You are viewing a plain text version of this content. The canonical link for it is here.
Posted to user@nutch.apache.org by Paul Escobar <pa...@gmail.com> on 2014/12/04 18:30:41 UTC

Fetch multi host or domains at the same time

Hi,

In our configuration of nutch, we have 5 sites registered in the
regex-urlfilter.  So in the seed file, we have loaded url´s extracted of
sitemap for every site (by groups of domains).
In the nutch-site.xml we updated the next configuration:

<property>
  <name>generate.max.count</name>
  <value>72</value>
  <description>The maximum number of urls in a single
  fetchlist.  -1 if unlimited.

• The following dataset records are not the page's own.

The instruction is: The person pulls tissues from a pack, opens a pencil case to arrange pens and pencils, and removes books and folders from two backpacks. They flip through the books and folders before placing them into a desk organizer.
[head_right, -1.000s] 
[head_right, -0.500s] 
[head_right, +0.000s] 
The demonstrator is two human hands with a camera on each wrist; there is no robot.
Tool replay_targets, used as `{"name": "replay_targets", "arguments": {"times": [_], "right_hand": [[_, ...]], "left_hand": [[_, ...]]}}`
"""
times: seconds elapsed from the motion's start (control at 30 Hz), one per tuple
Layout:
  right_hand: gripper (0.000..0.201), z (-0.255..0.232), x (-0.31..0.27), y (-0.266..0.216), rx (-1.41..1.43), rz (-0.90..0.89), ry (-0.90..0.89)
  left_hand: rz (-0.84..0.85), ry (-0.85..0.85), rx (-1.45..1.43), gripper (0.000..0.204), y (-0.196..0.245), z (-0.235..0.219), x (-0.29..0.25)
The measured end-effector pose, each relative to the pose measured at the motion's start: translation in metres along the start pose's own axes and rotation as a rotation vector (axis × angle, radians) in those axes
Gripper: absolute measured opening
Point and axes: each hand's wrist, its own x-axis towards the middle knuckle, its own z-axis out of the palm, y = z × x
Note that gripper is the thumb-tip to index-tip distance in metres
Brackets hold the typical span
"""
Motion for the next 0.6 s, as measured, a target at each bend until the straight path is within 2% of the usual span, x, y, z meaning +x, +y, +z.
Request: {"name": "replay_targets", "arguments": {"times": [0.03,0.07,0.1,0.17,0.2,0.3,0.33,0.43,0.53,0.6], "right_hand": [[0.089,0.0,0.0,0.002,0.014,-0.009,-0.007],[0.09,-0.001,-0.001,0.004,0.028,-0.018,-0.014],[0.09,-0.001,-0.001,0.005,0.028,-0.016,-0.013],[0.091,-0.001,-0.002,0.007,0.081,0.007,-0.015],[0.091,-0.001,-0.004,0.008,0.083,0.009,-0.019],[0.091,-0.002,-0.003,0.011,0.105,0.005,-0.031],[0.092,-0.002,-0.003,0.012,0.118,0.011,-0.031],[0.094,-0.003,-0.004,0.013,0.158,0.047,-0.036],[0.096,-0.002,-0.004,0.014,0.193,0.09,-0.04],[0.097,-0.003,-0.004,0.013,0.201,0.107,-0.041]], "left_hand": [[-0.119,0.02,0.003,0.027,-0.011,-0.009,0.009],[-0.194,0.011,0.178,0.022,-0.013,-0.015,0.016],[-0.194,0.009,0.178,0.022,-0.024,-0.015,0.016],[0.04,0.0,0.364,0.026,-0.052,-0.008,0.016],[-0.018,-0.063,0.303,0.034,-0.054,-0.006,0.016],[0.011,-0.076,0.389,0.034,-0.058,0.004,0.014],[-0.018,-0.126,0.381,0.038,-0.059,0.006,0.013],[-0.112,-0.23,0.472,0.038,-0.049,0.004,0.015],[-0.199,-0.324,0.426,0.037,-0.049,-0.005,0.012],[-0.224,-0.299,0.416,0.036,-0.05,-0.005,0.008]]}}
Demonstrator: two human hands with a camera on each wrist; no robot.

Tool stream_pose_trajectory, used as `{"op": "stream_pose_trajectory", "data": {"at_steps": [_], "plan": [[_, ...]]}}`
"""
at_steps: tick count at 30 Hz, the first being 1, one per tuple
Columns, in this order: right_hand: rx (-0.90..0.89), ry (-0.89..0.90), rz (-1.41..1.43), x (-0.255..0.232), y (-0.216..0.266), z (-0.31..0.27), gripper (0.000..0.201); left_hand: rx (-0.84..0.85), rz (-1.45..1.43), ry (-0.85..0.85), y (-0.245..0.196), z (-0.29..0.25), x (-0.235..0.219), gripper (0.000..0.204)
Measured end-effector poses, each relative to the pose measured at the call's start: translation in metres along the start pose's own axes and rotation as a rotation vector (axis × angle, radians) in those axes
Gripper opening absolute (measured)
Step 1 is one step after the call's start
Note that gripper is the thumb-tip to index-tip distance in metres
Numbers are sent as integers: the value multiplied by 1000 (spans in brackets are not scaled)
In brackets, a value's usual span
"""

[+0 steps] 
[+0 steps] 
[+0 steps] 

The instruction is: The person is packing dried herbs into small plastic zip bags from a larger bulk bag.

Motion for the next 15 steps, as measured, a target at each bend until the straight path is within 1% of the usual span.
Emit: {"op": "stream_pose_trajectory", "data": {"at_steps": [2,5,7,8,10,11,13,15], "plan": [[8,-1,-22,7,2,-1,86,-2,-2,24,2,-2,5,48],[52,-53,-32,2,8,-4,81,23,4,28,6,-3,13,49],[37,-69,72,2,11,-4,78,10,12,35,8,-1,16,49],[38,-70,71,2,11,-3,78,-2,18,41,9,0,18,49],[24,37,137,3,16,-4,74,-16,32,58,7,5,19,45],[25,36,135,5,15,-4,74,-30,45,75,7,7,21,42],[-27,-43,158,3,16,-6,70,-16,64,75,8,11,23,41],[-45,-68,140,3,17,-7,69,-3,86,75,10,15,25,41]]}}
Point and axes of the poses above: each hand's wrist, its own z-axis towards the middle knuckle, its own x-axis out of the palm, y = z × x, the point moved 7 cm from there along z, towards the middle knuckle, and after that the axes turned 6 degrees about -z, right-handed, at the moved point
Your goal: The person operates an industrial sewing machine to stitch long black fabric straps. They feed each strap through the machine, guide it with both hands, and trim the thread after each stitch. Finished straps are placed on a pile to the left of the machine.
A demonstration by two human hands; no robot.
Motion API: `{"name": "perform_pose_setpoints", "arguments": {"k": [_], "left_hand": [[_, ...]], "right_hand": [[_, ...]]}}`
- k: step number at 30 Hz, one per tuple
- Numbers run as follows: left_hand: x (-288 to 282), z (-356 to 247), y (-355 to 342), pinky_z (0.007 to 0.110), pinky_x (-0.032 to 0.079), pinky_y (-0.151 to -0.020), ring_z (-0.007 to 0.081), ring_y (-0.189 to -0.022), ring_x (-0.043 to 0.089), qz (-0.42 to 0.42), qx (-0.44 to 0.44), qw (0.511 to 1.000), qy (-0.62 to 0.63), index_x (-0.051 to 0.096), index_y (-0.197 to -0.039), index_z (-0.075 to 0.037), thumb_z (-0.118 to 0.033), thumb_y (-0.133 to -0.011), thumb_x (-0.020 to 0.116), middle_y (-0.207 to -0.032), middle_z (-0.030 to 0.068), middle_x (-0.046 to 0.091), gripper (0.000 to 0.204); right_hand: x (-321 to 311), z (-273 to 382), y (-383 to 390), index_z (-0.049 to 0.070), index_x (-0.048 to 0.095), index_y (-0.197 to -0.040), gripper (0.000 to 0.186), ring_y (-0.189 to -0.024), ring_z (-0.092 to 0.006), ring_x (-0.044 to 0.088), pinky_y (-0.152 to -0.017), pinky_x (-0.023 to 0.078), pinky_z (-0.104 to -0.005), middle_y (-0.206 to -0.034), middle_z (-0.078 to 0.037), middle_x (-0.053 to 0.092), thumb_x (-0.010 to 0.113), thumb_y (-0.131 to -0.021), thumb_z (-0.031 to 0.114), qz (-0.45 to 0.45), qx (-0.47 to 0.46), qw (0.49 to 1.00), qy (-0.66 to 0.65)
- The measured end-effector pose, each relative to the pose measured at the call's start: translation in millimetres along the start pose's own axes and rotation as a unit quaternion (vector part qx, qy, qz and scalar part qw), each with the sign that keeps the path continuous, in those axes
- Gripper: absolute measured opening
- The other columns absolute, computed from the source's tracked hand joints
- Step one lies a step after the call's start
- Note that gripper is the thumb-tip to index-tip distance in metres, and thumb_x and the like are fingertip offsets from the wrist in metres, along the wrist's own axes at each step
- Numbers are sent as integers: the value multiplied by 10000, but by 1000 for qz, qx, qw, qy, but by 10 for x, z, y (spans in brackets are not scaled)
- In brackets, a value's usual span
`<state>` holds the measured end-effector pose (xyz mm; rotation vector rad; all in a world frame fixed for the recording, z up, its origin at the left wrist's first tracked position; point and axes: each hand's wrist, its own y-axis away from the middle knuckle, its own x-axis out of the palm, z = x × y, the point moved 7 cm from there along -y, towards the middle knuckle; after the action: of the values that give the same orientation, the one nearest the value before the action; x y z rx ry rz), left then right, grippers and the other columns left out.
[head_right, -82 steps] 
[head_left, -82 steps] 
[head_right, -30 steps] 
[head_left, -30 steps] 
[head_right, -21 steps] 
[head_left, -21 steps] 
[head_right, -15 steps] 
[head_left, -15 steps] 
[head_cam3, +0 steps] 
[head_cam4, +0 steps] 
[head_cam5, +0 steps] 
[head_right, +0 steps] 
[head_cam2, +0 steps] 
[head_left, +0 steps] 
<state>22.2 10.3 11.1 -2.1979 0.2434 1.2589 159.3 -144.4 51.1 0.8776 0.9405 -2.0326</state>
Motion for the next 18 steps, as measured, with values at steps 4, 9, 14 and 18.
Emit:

The urls are counted according
  to the value of the parameter generator.count.mode.
  </description>
</property>

<property>
  <name>generate.count.mode</name>
  <value>domain</value>
  <description>Determines how the URLs are counted for generator.max.count.
  Default value is 'host' but can be 'domain'. Note that we do not count
  per IP in the new version of the Generator.
  </description>
</property>

Aditionally in the crawl script we changed the next line:
sizeFetchlist=`expr $numSlaves \* 50000`

by the following line:
sizeFetchlist=`expr $numSlaves \* 360`

With this configuration we get the next message in the log when start the
crawl process:

Host or domain site1 has more than 72 URLs for all 1 segments. Additional
URLs won't be included in the fetchlist.
Host or domain site2 has more than 72 URLs for all 1 segments. Additional
URLs won't be included in the fetchlist.
Host or domain site3 has more than 72 URLs for all 1 segments. Additional
URLs won't be included in the fetchlist.
Host or domain site4 has more than 72 URLs for all 1 segments. Additional
URLs won't be included in the fetchlist.

So we are watching that only four sites are fetching:
-activeThreads=50, spinWaiting=48, fetchQueues.totalSize=277,
fetchQueues.getQueueCount=4

These four sites are those with more url's in seed. After some time the
fetchQueues.getQueueCount value decrease to 1 prioritizing and fetching
that site with more url in the seed file.
-activeThreads=50, spinWaiting=49, fetchQueues.totalSize=43,
fetchQueues.getQueueCount=1

What is the correct configuration for fetch url´s simultaneously for every
site configured in the regex-urlfilter.txt file?

Thanks.

Paul Escobar Mossos